Sprey noted that those kinds of decisions — for example, to build a certain component in Montana instead of Georgia — aren't simply changes in location; spreading around the F-35 pie so most of Congress gets a piece carries a "penalty [that] is very, very high." He noted that such operations have to outsource for parts more, which "makes control of the production very, very difficult." Further, the best contractors might not be available in those districts, meaning "second-rate contractors" pick up the tab and likely don't build the part to specifications. "You can't fire him, because you need that senator, right? So effectively you've lost control over your production process because you've let politics interfere in the selection of the sources for the parts you need."
Sprey noted that scheduling is plagued by the same problems for the same reasons.
"So you wind up with a bunch of major quality control problems that of course affect the safety and the maintenance of the airplane," the former defense analyst said.

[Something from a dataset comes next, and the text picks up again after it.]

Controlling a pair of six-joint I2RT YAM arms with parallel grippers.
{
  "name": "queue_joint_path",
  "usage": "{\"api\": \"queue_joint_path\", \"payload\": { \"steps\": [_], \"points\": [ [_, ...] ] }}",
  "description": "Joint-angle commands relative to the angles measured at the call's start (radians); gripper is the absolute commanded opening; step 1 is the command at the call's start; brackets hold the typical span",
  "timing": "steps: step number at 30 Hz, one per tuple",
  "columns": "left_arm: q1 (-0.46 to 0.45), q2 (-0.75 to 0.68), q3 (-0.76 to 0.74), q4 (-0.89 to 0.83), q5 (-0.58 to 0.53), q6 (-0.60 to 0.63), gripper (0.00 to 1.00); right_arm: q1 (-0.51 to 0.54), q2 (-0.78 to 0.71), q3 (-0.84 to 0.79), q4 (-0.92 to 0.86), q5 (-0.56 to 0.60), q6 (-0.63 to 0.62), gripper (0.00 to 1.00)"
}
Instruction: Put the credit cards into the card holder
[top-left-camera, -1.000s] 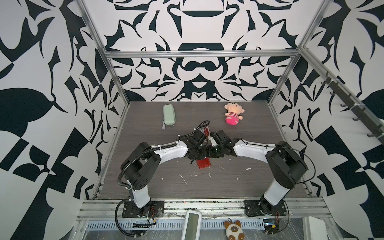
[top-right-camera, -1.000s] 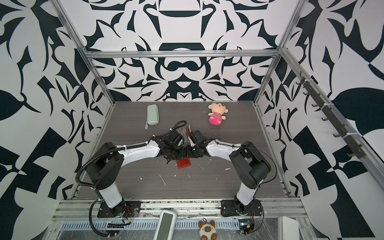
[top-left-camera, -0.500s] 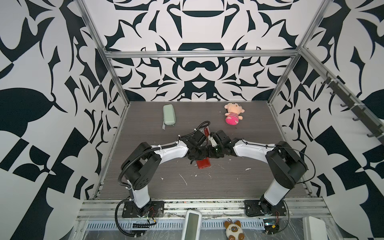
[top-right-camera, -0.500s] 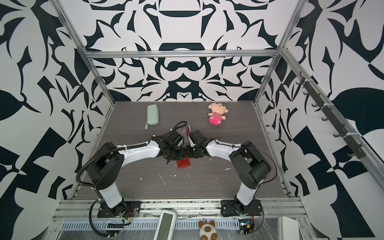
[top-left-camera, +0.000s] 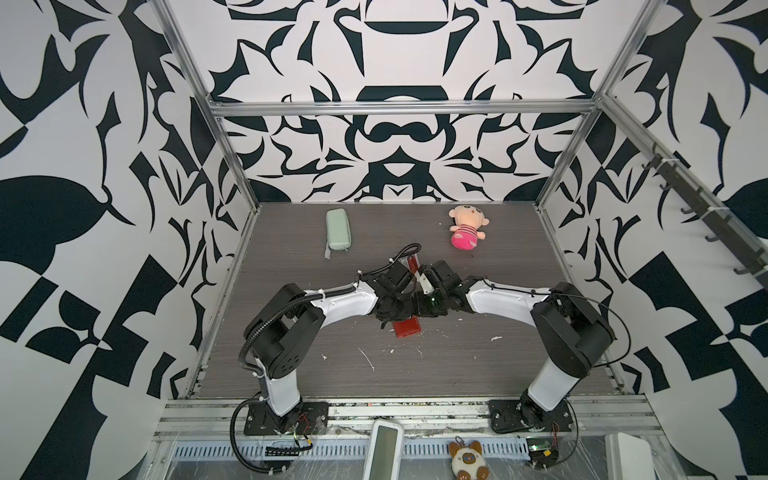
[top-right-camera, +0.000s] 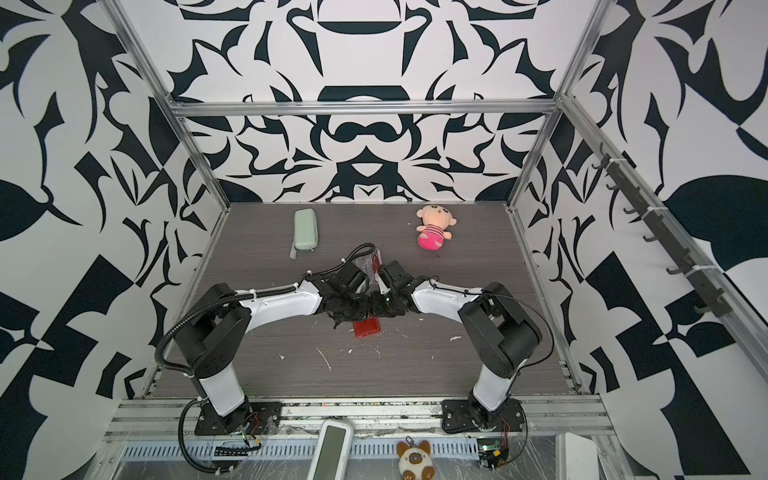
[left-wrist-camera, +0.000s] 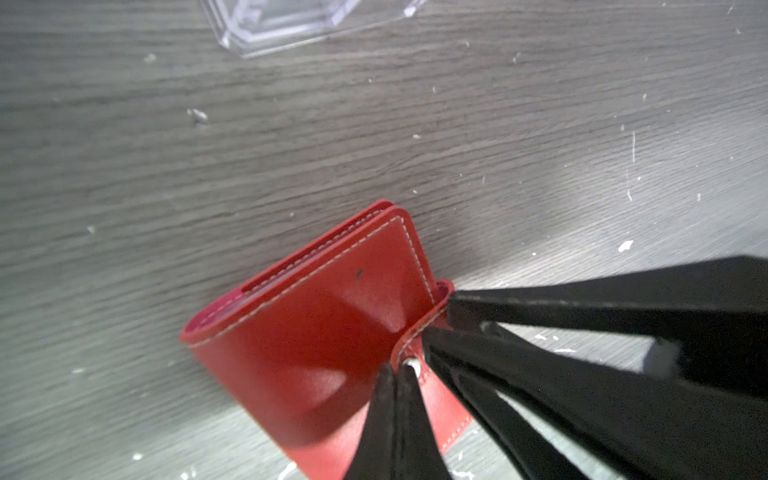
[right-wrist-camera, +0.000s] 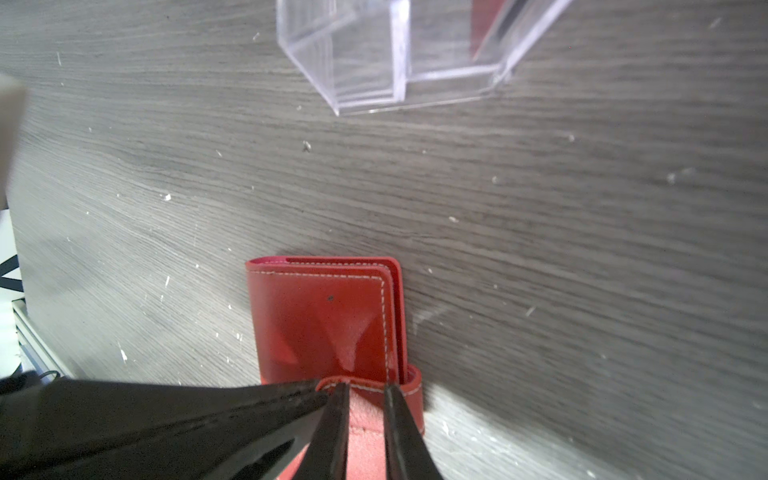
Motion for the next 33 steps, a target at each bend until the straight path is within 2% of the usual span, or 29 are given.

Sprey described how this can create real problems when the part breaks later on and "the 19-year-old mechanic on the flight line" has to order a new part that isn't quite the same as the one shimmed onto the plane during production. "Now he has to apply the kind of expertise and years of experience it takes to shim the part into place — you can't expect him to be able to do that."
As to the question of battlefield efficacy, the former special assistant to the secretary of defense said that "the do-everything, ‘Swiss knife' of airplanes" is "like a screwdriver and a saw and a hammer all combined into one, and obviously it doesn't do any of those three very well. Multi-mission airplanes never do.